1. Anyone have any ideas on this one? (attached)

Thanks,

Vazzyb
Attached Images

2. I = int(0, pi/2) ln(sin(x)) dx

Let u=pi/2-x, then du=-dx. So:
I = int(pi/2, 0) ln(sin(pi/2 - u)) -du
= - int(pi/2, 0) ln(cos(u)) du
= int(0, pi/2) ln(cos(u)) du

This gives us the first equality. Now ln(sin(2u)) = ln(2sin(u)cos(u)) = ln(2) + ln(sin(u)) + ln(cos(u)). So:
I = int(0, pi/2) ln(sin(2u)) - ln(2) - ln(sin(u)) du
= int(0, pi/2) ln(sin(2u)) du - int(0, pi/2) ln(2) du - int(0, pi/2) ln(sin(u)) du
= int(0, pi/2) ln(sin(2u)) du - pi/2 ln(2) - I
=> 2I = int(0, pi/2) ln(sin(2u)) du - pi/2 ln(2)
=> I = (1/2) int(0, pi/2) ln(sin(2u)) du - pi/4 ln(2)
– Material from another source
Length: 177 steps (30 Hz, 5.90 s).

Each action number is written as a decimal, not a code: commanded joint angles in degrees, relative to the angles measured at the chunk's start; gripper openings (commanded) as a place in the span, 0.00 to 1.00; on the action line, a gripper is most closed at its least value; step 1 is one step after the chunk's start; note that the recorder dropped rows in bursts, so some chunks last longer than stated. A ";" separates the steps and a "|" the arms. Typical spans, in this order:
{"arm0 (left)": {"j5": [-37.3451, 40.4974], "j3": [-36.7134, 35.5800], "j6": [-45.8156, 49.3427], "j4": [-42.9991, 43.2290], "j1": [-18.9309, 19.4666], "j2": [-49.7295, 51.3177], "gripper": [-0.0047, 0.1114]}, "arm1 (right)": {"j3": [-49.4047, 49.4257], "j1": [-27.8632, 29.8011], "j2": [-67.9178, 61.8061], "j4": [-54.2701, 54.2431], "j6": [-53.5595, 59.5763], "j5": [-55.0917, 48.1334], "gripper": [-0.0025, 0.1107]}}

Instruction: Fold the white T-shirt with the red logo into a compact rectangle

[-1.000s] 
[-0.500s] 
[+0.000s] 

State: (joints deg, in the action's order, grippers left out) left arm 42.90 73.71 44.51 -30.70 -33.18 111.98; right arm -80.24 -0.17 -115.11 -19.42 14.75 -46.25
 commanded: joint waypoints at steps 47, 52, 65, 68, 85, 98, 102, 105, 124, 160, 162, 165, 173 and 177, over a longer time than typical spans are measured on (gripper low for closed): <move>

And that gives us the second equality. Now let's move on to the second part.

J = int(0, pi/2) ln(sin(2x)) dx

Let v=2x, then dv=2dx. So:
J = (1/2) int(0, pi) ln(sin(v)) dv

This gives us the first equality. Let's go a step further:
J = (1/2) int(0, pi) ln(sin(v)) dv
= (1/2) int(0, pi/2) ln(sin(v)) dv + (1/2) int(pi/2, pi) ln(sin(v)) dv

Let v=pi-u, then dv=-du. So:
int(pi/2, pi) ln(sin(v)) dv = int(pi/2, 0) ln(sin(pi-u)) -du
= - int(pi/2, 0) ln(sin(u)) du
= int(0, pi/2) ln(sin(u)) du

So let's sub this back into J:
J = (1/2) int(0, pi/2) ln(sin(v)) dv + (1/2) int(pi/2, pi) ln(sin(v)) dv
= (1/2) int(0, pi/2) ln(sin(v)) dv + (1/2) int(0, pi/2) ln(sin(u)) du
= int(0, pi/2) ln(sin(x)) dx
3. Thank you so much for that. Very helpful. Will rep tommorow.
4. No problem. Out of curiosity, which level of STEP is this?
5. Step 2.
6. Can I ask what year it was?
7. 1991 Step 2.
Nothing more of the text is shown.